Please copy every line below that contains the string "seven".

Data START

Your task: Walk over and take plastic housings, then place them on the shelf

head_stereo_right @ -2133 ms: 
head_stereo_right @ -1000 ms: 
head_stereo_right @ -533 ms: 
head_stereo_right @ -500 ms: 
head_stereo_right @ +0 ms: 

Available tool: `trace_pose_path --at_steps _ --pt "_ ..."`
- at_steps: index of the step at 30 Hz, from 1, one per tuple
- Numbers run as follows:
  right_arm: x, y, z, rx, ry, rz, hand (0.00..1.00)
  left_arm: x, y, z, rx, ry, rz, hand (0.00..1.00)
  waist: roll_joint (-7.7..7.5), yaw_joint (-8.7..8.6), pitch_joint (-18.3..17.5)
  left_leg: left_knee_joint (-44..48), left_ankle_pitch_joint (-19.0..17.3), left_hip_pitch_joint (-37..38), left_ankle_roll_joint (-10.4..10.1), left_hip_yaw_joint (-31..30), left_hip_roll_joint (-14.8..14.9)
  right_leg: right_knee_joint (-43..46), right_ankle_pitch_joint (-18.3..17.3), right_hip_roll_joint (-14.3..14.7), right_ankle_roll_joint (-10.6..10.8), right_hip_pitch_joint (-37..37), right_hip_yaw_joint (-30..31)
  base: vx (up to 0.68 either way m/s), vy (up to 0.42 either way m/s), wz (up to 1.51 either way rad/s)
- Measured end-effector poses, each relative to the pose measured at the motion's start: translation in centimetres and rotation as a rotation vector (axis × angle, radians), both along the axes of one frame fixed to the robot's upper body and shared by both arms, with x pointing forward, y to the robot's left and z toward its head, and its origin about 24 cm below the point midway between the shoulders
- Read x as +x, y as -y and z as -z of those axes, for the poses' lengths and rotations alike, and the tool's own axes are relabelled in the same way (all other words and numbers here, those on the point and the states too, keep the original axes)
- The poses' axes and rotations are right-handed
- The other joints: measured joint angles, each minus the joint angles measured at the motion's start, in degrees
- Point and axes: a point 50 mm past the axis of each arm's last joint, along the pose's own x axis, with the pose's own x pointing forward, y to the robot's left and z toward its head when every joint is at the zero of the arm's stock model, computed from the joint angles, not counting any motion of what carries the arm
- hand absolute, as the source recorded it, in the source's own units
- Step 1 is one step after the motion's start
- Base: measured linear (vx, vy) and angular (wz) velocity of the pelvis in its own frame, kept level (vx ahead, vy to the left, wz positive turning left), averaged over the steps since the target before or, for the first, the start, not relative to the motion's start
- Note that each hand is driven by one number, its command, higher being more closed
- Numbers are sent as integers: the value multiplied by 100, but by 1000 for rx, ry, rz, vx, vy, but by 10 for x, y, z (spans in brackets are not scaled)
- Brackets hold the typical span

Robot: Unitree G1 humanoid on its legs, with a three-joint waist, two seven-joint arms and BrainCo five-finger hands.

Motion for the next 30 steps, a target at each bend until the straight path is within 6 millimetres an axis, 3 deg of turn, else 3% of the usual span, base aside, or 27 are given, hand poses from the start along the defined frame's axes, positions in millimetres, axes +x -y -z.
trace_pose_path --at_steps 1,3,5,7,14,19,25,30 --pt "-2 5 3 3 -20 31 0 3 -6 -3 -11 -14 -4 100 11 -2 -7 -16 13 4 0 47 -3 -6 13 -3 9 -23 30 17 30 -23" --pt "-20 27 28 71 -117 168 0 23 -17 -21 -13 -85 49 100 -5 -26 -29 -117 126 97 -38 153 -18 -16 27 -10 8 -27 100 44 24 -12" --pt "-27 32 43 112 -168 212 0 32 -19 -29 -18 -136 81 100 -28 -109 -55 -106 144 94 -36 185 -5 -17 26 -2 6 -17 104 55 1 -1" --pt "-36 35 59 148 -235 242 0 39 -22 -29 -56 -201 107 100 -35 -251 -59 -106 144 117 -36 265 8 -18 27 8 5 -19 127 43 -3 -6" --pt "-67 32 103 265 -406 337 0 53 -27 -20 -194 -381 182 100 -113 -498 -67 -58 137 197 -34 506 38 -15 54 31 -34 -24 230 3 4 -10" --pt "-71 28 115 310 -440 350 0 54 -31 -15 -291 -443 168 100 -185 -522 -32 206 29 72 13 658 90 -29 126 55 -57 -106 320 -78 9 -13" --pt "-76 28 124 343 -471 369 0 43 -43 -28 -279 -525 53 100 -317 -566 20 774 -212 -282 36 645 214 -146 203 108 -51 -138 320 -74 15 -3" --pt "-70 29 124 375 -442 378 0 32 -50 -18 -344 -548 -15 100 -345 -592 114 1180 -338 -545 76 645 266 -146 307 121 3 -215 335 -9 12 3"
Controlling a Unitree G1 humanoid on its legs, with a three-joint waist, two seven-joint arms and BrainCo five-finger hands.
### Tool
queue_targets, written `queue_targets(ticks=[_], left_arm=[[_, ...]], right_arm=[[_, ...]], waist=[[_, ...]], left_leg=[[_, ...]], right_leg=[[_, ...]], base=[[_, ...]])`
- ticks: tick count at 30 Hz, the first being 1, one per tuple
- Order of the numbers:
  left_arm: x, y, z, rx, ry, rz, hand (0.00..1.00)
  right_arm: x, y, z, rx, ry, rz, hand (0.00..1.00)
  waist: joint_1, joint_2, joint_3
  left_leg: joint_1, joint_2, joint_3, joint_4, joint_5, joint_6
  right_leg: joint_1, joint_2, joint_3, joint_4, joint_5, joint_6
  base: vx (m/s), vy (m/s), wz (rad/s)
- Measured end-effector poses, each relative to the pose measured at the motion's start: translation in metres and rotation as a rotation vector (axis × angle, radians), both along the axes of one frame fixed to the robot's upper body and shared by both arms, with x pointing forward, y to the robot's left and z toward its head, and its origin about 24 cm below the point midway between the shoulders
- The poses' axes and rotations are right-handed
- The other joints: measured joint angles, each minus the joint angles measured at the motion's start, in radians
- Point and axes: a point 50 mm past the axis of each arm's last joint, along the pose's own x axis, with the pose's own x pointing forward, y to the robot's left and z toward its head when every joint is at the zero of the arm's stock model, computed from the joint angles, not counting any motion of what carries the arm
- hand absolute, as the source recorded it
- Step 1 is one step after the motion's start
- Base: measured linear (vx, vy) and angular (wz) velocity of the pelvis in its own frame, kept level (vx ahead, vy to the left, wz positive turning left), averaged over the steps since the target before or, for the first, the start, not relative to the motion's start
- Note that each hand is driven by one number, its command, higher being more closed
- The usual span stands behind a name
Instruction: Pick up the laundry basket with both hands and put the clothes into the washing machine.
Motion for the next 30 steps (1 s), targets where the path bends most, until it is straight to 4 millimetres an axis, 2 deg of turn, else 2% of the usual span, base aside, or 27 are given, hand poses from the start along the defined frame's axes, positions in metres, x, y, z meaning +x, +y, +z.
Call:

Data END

• **Response below**:
Robot: Unitree G1 humanoid on its legs, with a three-joint waist, two seven-joint arms and BrainCo five-finger hands.
Controlling a Unitree G1 humanoid on its legs, with a three-joint waist, two seven-joint arms and BrainCo five-finger hands.

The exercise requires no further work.